Over the years, Schlossberg’s work was readapted and updated like the Baseball Encyclopedia several times. In 2002, it was released as a paperback and called “The Baseball Catalog: A Big Bodacious Book Of Baseball”.
Just in time for the start of the 2017 season, Schlossberg’s latest adaptation of his original book has been released to include the happening from this past season. Now entitled “The New Baseball Bible: Notes, Nuggets, Lists, and Legends from Our National Pastime”, he takes his readers on a similar journey.
No aspect of the sport — either on or off the field — isn’t discussed in this 424-page collection of baseball dope. Schlossberg also enlisted the help of former major leaguer Jay Johnstone and fellow author Alan Schwarz (The Numbers Game and Once Upon A game) to put together this latest version.
With chapters on the media, the language of the game, sabermetrics, superstitions and other rituals, and other things, Schlossberg re-introduces the game’s history while giving deference to the modern era as well.
In his introduction, Schlossberg says “The idea here is to inspire older, more traditional fans but also to woo the younger generation back from its flirtation with the faster sports like basketball and hockey”.
“The New Baseball Bible is meant to be a book of memories. It celebrates the best, the worst, and the most unusual aspects of the game of baseball and the people who played it”.
As a lover of trivia, I enjoyed some of the interesting tidbits that are shared in the book.
Here are just some brief samples:
— Outfielder Lonnie Smith is the only man to reach the World Series with four different teams: the 1980 Philadelphia Phillies, the 1982 St. Louis Cardinals, the 1985 Kansas City Royals, and the 1991-1992 Atlanta Braves.
— When Hall of Famer Hank Aaron hit his 715th homer on April 8, 1974, No. 44 went deep against another No. 44 (pitcher Al Downing). Also, it was an event that occurred in the fourth inning of Atlanta’s fourth game of the season during the fourth month of the year ending in the number four.

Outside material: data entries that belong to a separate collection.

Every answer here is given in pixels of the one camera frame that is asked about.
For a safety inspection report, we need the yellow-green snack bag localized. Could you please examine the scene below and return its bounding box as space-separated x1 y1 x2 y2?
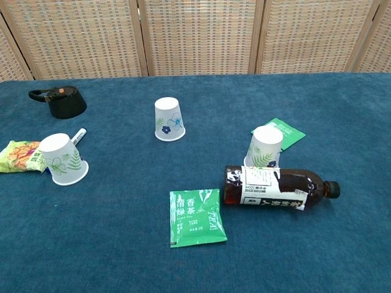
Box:
0 140 48 175

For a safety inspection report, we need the blue tablecloth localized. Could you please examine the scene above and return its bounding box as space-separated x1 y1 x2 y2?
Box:
0 72 391 293

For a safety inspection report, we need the dark tea bottle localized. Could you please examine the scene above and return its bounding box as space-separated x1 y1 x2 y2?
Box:
224 165 342 212

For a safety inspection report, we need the large green tea sachet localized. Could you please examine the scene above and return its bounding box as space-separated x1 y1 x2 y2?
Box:
169 188 228 248

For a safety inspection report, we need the woven folding screen panel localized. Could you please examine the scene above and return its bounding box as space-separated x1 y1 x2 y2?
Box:
136 0 266 77
356 0 391 74
255 0 382 74
0 12 33 82
0 0 150 81

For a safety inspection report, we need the black lid with strap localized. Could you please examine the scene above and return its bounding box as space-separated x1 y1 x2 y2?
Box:
28 86 88 120

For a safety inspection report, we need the paper cup, blue flower print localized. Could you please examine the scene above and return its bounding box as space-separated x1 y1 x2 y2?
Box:
154 96 186 142

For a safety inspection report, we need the small green tea sachet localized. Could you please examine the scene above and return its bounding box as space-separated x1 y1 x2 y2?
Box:
250 117 307 151

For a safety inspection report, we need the paper cup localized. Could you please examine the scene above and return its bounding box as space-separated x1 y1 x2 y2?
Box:
154 96 186 142
243 125 284 168
38 132 90 186

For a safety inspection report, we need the white marker pen, blue cap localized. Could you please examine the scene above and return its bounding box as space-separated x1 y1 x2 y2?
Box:
45 128 87 175

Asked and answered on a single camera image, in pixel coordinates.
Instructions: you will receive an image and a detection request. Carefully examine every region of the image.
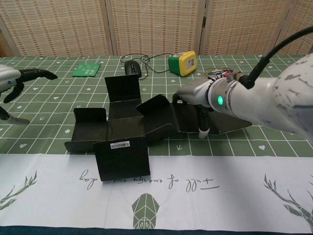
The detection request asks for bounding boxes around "green circuit board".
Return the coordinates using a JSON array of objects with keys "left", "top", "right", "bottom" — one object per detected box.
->
[{"left": 72, "top": 62, "right": 101, "bottom": 77}]

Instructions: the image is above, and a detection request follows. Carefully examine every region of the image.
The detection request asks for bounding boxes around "black computer mouse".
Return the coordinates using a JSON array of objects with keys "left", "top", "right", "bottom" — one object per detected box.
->
[{"left": 124, "top": 60, "right": 142, "bottom": 77}]

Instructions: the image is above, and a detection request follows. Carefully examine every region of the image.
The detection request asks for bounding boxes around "woven folding screen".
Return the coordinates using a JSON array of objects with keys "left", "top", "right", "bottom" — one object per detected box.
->
[{"left": 0, "top": 0, "right": 313, "bottom": 58}]

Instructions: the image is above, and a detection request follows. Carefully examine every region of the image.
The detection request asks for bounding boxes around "black foldable paper box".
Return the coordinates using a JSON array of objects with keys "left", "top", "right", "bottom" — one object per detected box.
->
[{"left": 64, "top": 74, "right": 252, "bottom": 182}]

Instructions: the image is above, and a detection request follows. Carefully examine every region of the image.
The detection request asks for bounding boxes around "black mouse cable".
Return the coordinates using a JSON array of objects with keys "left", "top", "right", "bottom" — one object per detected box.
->
[{"left": 120, "top": 53, "right": 172, "bottom": 79}]

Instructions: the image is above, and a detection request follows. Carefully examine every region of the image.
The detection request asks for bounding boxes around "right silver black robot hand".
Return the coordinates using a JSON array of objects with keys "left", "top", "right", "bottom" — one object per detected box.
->
[{"left": 172, "top": 78, "right": 215, "bottom": 140}]

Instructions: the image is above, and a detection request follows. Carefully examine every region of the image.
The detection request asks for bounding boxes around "green yellow tape measure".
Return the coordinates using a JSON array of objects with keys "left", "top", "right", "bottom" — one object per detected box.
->
[{"left": 168, "top": 50, "right": 198, "bottom": 76}]

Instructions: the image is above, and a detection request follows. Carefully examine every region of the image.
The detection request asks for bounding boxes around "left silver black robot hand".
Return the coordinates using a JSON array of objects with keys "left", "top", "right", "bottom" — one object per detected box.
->
[{"left": 0, "top": 64, "right": 59, "bottom": 124}]

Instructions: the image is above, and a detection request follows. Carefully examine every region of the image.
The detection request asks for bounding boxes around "white red eraser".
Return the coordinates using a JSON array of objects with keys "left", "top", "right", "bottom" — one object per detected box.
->
[{"left": 212, "top": 69, "right": 233, "bottom": 79}]

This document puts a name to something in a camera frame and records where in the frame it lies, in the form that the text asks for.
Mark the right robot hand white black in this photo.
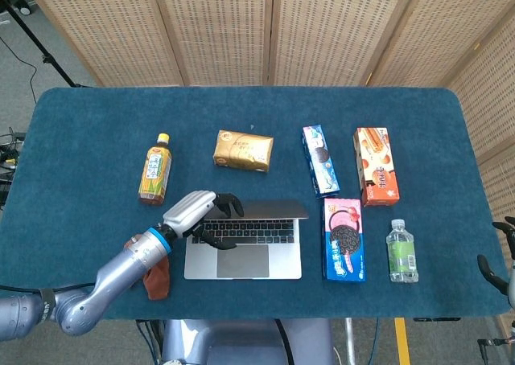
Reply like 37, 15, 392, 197
477, 215, 515, 298

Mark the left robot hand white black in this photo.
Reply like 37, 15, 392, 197
162, 191, 245, 250

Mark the silver laptop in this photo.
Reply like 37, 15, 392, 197
183, 199, 310, 281

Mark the yellow green tea bottle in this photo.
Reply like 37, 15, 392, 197
138, 133, 173, 206

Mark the black plug connector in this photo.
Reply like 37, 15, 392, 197
477, 338, 515, 348

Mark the brown crumpled cloth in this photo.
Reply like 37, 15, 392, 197
122, 236, 171, 301

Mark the gold snack package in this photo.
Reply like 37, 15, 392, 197
212, 129, 274, 174

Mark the clear green-label water bottle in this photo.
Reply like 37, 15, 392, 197
385, 219, 419, 284

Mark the blue table mat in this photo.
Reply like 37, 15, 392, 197
0, 86, 512, 321

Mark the yellow floor tape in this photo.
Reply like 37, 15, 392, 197
393, 318, 412, 365

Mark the blue-grey robot torso base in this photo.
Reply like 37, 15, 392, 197
160, 318, 337, 365

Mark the narrow blue Oreo box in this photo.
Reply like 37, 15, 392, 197
302, 125, 341, 199

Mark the pink blue Oreo box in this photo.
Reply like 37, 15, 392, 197
322, 198, 367, 283

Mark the metal table leg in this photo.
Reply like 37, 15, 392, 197
344, 318, 357, 365

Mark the orange biscuit box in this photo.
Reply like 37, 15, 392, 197
352, 127, 401, 208

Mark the wooden rattan folding screen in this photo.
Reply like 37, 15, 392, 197
19, 0, 515, 225

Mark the black tripod stand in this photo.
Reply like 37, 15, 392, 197
0, 0, 94, 88

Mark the blue cable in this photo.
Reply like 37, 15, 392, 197
370, 318, 381, 365

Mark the black torso cable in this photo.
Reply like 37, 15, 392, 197
274, 318, 295, 365

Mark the black cable bundle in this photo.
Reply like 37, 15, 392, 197
0, 126, 27, 207

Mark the thin black floor cable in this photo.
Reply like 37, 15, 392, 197
0, 37, 38, 105

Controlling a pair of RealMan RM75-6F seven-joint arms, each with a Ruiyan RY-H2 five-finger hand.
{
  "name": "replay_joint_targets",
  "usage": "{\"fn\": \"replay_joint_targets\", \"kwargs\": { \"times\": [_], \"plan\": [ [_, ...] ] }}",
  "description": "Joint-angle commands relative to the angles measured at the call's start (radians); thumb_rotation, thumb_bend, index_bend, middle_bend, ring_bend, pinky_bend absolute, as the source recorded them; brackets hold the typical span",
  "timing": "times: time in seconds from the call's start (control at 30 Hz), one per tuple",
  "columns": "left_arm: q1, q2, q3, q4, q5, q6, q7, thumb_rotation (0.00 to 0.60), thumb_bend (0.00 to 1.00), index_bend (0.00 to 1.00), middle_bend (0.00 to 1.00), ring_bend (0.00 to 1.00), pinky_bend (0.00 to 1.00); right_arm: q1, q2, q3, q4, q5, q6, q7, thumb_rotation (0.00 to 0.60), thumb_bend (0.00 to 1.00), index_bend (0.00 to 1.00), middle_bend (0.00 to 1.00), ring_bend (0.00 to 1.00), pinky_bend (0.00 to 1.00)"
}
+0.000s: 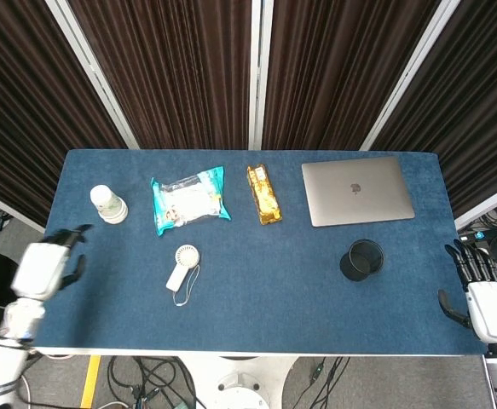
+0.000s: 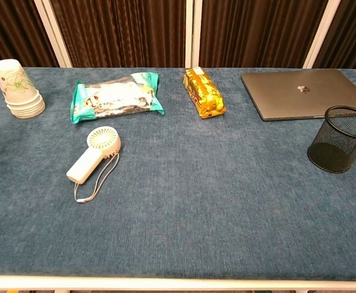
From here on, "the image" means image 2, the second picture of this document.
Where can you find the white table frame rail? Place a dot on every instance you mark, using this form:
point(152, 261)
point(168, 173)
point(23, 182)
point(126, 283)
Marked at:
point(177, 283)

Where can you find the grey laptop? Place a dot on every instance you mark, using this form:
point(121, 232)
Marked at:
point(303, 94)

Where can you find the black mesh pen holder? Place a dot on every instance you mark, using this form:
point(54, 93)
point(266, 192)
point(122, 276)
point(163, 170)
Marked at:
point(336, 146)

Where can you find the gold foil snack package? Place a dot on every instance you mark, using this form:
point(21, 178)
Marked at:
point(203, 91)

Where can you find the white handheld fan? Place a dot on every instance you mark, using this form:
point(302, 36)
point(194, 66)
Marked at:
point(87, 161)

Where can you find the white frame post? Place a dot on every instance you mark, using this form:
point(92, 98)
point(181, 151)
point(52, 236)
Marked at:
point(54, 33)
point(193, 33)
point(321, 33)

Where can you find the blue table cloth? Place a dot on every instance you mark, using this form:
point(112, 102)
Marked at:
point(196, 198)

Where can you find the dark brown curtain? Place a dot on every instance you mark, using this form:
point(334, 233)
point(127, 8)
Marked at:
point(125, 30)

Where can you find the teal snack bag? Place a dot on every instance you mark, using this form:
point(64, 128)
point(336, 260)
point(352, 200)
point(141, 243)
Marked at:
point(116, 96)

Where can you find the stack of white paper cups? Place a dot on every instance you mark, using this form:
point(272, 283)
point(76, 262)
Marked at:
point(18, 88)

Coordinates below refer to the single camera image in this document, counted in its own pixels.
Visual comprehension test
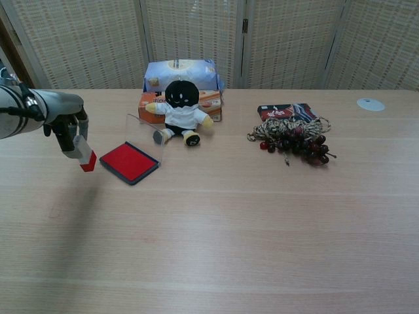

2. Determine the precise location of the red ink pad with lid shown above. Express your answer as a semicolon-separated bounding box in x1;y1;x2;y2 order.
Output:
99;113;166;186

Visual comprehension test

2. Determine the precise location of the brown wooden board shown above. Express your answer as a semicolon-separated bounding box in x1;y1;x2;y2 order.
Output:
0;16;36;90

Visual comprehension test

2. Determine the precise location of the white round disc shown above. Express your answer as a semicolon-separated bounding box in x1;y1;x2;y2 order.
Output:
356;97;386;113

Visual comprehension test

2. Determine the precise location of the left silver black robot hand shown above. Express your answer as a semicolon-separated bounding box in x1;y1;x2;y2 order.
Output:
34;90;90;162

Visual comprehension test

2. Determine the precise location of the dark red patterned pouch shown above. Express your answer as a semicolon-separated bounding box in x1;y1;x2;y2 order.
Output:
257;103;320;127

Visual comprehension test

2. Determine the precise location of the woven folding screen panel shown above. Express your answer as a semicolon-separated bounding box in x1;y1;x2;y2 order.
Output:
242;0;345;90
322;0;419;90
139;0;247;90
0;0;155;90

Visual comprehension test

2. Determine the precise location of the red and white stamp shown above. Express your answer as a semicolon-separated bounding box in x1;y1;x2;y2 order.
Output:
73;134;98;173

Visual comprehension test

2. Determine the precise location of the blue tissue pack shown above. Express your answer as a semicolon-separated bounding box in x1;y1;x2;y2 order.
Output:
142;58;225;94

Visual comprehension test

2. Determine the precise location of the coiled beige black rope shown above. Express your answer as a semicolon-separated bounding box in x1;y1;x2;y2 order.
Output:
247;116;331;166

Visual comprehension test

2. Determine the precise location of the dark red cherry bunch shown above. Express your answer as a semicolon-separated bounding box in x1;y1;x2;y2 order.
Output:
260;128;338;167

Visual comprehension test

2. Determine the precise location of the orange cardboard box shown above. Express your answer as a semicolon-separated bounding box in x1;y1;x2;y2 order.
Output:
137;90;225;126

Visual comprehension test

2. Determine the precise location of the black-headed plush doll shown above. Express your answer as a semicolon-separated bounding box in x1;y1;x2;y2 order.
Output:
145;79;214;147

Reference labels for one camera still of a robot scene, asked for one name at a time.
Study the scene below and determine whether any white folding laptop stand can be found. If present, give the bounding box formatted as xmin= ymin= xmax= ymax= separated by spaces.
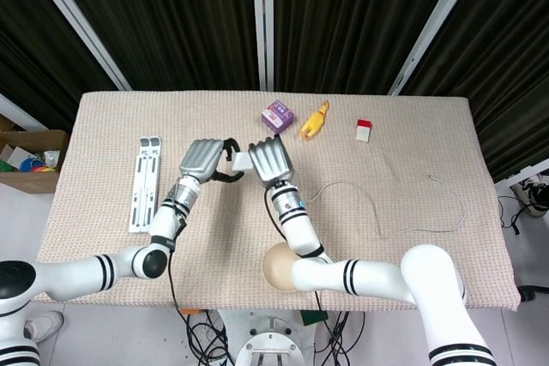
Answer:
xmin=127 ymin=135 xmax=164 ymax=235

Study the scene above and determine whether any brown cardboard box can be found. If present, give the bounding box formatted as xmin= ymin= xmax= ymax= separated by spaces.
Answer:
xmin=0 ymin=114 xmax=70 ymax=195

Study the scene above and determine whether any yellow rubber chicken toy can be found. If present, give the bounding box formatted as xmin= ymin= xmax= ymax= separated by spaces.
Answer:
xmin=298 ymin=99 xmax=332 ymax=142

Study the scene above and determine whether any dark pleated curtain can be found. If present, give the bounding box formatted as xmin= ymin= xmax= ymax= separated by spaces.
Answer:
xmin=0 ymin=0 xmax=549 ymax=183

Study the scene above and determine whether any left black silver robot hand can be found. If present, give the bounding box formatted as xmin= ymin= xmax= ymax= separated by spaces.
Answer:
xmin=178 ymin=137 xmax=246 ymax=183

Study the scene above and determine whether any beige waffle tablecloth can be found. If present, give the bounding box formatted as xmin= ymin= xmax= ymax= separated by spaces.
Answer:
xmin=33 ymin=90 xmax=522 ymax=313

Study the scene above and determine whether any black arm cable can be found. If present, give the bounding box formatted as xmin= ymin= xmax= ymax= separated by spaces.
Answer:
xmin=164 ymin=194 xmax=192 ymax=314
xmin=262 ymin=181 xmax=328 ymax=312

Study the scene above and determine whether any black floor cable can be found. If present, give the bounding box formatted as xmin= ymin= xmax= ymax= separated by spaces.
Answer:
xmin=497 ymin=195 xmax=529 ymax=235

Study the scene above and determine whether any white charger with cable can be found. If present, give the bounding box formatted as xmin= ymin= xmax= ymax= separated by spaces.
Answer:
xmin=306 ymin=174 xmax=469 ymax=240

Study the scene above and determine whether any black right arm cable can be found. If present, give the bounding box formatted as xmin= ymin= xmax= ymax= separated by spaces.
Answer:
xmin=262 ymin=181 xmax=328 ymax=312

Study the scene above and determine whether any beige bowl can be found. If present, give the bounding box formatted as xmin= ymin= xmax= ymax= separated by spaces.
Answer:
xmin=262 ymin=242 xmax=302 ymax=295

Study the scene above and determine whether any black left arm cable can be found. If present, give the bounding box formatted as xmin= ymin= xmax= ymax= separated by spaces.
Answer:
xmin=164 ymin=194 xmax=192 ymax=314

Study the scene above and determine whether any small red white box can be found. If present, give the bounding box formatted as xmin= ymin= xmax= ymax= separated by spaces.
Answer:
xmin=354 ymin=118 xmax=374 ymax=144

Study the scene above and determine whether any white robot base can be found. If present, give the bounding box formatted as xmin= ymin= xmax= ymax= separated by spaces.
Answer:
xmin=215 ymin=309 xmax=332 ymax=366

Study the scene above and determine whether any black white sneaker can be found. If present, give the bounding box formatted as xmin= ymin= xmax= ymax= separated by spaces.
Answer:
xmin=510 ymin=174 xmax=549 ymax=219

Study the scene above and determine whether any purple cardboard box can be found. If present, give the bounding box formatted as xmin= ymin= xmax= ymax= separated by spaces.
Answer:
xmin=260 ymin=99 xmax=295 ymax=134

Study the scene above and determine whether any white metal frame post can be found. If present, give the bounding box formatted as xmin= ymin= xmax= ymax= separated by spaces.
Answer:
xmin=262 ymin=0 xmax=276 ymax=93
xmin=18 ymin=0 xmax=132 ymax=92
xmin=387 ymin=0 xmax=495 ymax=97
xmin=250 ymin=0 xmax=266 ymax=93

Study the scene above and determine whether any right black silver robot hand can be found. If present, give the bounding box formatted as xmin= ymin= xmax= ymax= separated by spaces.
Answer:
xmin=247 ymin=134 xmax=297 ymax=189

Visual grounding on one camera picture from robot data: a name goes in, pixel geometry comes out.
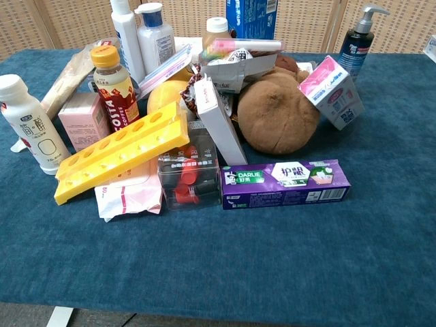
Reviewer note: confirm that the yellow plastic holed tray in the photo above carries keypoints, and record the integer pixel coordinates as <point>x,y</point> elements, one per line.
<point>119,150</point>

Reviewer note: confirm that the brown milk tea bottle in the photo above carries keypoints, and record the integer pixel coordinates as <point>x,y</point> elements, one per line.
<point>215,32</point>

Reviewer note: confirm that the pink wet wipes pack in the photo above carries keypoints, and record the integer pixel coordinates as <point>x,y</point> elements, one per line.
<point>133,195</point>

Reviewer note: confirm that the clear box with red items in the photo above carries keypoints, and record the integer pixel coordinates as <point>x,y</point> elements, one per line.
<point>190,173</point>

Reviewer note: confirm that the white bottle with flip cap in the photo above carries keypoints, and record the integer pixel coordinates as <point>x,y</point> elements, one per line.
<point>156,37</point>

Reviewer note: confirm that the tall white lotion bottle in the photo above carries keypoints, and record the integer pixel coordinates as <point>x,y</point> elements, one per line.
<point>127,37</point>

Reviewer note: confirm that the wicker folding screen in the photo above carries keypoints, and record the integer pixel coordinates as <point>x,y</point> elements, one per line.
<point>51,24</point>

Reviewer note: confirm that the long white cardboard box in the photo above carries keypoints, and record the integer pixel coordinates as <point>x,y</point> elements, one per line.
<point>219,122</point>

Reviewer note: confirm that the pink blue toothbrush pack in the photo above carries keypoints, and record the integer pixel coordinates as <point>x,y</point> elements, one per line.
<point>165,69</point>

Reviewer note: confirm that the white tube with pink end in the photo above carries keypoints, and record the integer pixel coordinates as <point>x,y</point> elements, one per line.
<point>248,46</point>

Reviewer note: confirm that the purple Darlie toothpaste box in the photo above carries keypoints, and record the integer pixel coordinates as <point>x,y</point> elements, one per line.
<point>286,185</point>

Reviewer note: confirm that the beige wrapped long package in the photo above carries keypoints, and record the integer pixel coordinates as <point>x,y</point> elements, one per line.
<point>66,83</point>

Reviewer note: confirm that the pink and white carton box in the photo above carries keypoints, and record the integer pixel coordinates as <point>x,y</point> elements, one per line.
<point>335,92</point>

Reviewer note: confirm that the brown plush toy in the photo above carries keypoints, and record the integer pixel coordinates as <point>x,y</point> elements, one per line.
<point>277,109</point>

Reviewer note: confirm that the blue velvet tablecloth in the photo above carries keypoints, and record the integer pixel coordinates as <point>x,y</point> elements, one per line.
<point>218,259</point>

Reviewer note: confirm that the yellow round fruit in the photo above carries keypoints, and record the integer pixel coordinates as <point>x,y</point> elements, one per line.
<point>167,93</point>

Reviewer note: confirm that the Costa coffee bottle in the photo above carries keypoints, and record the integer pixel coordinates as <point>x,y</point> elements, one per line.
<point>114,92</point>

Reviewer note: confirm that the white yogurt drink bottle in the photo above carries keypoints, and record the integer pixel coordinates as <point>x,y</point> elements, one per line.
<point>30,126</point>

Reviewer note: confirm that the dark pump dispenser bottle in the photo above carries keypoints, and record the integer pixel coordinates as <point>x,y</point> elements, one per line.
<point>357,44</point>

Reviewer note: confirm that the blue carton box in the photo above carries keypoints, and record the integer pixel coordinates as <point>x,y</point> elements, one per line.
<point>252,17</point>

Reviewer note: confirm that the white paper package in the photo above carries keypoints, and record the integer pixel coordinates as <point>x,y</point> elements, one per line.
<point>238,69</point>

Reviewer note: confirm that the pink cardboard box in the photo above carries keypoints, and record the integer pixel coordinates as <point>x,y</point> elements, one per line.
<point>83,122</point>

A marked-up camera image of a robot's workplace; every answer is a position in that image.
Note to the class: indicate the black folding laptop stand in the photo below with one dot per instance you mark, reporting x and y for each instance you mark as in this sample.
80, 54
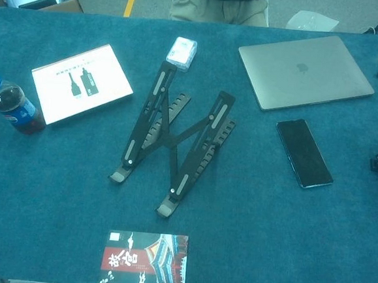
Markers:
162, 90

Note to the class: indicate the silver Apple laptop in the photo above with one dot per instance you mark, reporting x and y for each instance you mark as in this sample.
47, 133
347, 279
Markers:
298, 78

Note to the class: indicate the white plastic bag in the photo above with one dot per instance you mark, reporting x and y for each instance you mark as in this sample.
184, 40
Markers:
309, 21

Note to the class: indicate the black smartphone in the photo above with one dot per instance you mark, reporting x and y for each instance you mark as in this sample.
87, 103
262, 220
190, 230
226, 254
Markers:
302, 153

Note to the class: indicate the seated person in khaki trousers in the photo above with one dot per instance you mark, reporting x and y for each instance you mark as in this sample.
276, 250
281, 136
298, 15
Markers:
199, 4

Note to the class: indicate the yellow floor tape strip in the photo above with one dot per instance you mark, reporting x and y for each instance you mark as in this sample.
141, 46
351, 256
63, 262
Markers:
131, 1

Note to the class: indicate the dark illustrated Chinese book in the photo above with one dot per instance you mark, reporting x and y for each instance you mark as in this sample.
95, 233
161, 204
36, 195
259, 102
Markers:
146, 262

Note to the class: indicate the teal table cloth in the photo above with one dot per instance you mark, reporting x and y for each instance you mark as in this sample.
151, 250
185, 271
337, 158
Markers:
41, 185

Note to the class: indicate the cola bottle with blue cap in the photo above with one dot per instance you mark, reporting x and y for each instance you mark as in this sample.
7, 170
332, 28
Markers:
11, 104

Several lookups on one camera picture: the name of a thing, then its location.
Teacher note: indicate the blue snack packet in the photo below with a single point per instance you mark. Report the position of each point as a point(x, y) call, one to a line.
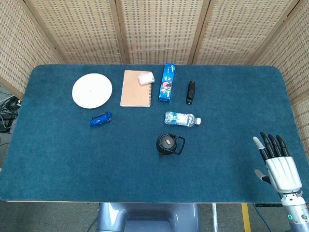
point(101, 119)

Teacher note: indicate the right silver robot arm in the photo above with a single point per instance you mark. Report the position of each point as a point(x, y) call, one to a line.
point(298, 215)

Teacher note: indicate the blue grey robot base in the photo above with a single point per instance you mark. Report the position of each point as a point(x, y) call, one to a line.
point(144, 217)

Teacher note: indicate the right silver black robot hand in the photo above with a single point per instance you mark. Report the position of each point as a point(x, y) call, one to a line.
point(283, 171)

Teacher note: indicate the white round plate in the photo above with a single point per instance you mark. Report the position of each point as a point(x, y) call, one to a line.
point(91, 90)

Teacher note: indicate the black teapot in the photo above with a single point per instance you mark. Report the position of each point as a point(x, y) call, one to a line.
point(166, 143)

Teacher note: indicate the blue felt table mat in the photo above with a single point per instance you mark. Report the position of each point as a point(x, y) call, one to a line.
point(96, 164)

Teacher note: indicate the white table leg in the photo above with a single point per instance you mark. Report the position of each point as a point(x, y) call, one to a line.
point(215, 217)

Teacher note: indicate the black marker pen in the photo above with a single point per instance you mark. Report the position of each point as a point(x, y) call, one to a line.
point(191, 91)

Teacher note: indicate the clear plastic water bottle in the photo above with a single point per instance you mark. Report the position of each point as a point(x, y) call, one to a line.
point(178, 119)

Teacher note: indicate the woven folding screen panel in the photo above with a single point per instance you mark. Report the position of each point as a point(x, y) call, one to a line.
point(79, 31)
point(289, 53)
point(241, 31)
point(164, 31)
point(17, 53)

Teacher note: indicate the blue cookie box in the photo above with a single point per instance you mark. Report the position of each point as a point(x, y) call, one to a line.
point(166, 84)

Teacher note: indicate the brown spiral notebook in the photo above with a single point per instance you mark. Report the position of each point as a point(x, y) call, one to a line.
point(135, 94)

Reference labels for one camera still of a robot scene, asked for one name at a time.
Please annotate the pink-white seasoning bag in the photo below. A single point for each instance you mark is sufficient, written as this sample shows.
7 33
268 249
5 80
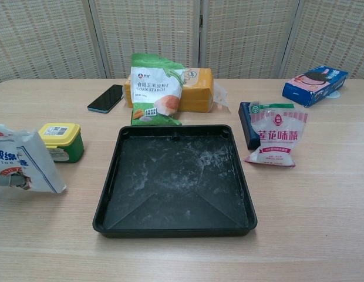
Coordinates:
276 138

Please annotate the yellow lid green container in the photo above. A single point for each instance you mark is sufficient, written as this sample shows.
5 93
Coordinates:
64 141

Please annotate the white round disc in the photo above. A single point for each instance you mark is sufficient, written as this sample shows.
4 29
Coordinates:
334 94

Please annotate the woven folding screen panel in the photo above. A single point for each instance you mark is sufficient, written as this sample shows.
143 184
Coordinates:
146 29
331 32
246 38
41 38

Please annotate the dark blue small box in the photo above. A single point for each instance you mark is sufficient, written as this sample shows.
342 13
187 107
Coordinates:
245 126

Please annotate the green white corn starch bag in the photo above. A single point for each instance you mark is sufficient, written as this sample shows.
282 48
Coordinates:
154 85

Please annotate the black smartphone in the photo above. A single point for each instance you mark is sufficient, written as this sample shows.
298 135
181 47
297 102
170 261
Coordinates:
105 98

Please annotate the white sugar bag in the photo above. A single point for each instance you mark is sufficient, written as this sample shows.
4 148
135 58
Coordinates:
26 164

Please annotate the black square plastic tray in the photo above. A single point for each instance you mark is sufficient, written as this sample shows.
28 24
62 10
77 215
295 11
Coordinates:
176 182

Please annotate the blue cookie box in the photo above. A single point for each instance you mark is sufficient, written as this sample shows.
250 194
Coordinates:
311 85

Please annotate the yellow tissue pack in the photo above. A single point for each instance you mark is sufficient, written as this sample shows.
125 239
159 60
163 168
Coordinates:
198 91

— Sherry Davis became baseball’s first full-time female public address announcer in 1993 when she was hired by the San Francisco Giants. Davis served as the P.A. announcer at Candlestick Park until 1999. When the Giants moved to AT&T Park a year later, she was replaced by another female announcer, Renel Brooks-Moon, who still holds the position.
It’s that kind of information and tidbits that make “The New Baseball Bible” a must read for any type of baseball fan.